The canonization cause opened on 1 June 1989 after the Congregation for the Causes of Saints issued the official "nihil obstat" and titled him as a Servant of God; the diocesan phase commenced in the Lviv archdiocese on 29 June 1989 and concluded sometime later before all documents were sent in boxes to the C.C.S. in Rome who validated the process on 26 November 1993. The Positio dossier was sent to the C.C.S. in 1993 for investigation with the theologians approving its contents on 8 June 1999 and the C.C.S. following suit on 15 November 1999. His life of heroic virtue received approval from Pope John Paul II who titled him as Venerable on 20 December 1999.

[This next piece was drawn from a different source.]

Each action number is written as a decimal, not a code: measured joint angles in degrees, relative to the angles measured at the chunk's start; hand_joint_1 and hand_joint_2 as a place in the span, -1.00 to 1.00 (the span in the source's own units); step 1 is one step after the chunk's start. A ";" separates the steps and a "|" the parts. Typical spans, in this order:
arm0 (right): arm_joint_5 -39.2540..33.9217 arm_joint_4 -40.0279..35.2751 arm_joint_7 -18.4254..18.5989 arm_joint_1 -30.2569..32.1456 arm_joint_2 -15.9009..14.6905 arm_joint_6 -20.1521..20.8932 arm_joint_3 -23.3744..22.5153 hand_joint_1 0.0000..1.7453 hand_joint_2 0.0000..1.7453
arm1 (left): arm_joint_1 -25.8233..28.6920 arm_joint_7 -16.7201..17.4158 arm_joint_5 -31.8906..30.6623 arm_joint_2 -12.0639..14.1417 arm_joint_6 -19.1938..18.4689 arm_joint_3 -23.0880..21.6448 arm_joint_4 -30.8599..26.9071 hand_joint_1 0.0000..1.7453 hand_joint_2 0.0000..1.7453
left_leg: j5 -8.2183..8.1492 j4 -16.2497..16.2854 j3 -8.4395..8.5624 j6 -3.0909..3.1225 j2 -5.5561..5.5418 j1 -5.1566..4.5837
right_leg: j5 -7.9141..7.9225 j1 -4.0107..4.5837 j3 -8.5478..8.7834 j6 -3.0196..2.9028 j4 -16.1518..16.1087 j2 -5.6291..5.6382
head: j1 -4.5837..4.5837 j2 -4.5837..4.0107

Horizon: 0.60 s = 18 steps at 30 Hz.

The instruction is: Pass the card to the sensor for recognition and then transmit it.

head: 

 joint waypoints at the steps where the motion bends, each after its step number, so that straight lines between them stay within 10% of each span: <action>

One miracle required approval for his beatification; one such case was investigated and then sent to the C.C.S. in Rome who validated the diocesan investigation on 25 February 2000; a medical board approved this case on 18 January 2001. Theologians likewise approved it on 27 March 2001 as did the C.C.S. on 23 April 2001. John Paul II approved this miracle on 24 April 2001 and beatified Gorazdowski at the Lviv Hippodrome on his visit to Ukraine on 26 June 2001. The second and definitive miracle for sainthood was investigated in a diocesan process that closed on 8 September 2003 and later received C.C.S. validation. Medical experts approved it on 24 June 2004 as did the theologians on 21 September 2004 and the C.C.S. on 16 November 2004. John Paul II approved this miracle on 20 December 2004; Cardinal Angelo Sodano formalized the date for sanctification in a consistory on 24 February 2005 on the behalf of the ill John Paul II. The pope died over a month later and his successor Pope Benedict XVI canonized Gorazdowski on 23 October 2005 in Saint Peter's Square.